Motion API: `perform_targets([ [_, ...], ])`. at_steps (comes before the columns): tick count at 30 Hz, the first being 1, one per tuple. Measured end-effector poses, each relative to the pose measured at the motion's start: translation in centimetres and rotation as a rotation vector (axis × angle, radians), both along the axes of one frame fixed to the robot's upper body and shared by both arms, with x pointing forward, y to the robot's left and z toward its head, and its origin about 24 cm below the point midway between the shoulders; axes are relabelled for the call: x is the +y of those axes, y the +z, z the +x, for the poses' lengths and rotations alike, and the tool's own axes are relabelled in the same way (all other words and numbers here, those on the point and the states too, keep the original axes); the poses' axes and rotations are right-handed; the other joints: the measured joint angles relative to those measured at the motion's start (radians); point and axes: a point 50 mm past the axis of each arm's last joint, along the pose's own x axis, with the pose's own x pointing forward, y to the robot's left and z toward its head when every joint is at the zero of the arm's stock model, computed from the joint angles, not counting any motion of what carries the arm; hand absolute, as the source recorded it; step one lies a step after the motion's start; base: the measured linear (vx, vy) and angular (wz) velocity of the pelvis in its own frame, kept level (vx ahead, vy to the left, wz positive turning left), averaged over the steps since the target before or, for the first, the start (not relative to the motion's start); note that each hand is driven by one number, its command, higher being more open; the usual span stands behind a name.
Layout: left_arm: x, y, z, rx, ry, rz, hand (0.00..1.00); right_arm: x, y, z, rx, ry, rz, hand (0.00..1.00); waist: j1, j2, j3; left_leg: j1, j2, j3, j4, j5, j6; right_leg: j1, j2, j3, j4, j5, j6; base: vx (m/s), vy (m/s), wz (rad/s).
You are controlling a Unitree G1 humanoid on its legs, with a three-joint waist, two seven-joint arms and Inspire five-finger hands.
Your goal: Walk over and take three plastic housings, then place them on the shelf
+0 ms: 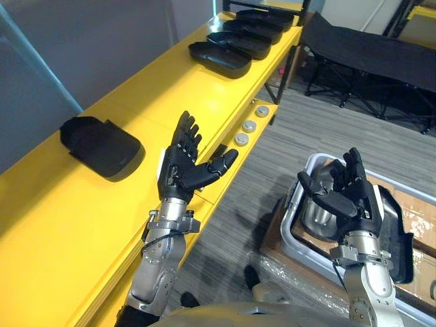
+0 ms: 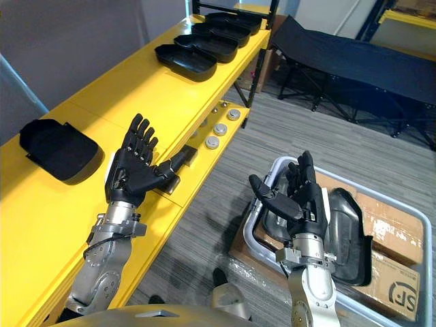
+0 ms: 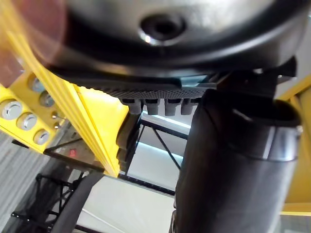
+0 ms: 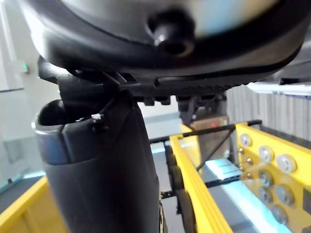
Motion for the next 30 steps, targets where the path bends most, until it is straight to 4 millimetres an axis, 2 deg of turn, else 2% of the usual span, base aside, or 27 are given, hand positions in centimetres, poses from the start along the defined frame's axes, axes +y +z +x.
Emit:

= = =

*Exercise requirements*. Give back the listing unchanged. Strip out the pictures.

*Task response*.
Motion API: `perform_targets([ [_, ...], ])`. at_steps (comes before the columns): tick count at 30 Hz, the first being 1, one per tuple. Measured end-effector poses, each relative to the pose measured at the motion's start: translation in centimetres and rotation as a rotation vector (axis × angle, radians), both along the axes of one frame fixed to the robot's upper body and shared by both arms, with x pointing forward, y to the robot's left and z toward its head, and its origin about 24 cm below the point midway between the shoulders; axes are relabelled for the call: x is the +y of those axes, y the +z, z the +x, for the poses' lengths and rotations alike, and the tool's own axes are relabelled in the same way (all other words and numbers here, those on the point and the states too, keep the original axes); the poses' axes and rotations are right-handed; the other joints: the measured joint angles relative to those measured at the motion's start (radians); point and axes: a point 50 mm past the axis of each arm's last joint, along the pose's own x axis, with the pose's own x pointing forward, y to the robot's left and z toward its head when every joint is at the zero of the arm's stock model, computed from the joint angles, not counting any motion of what carries the arm; hand absolute, as the source recorded it; step one lies a step after the motion's start; base: the measured linear (vx, vy) and angular (wz) velocity of the pelvis in its own frame, kept level (vx ahead, vy to the left, wz positive turning left), averaged over the steps since the target before or, for the first, the start (not relative to the motion's start); note that each hand is driven by one number, its command, higher being more open; the usual span stands behind a name.
Layout: left_arm: x, y, z, rx, ry, rz, hand (0.00..1.00); right_arm: x, y, z, rx, ry, rz, hand (0.00..1.00); waist: j1, j2, j3; left_leg: j1, j2, j3, j4, j5, j6; right_leg: j1, j2, j3, j4, j5, j6; base: vx (m/s), vy (m/s), wz (rad/s).
You are controlling a Unitree G1 humanoid on its legs, with a three-joint waist, two seven-joint arms and Inspire five-finger hands.
Your goal: Walk over and take three plastic housings, then place them on the shelf
+0 ms: 
+0 ms: 
+0 ms: 
+0 ms: 
Motion for the next 30 steps, targets where the path bends most, until it is straight to 4 millimetres an axis, 2 deg of turn, else 2% of the usual span, base aside, or 27 are given, hand positions in centimetres, poses from the start along the defined frame's axes, axes +y +z +x.
Emit:

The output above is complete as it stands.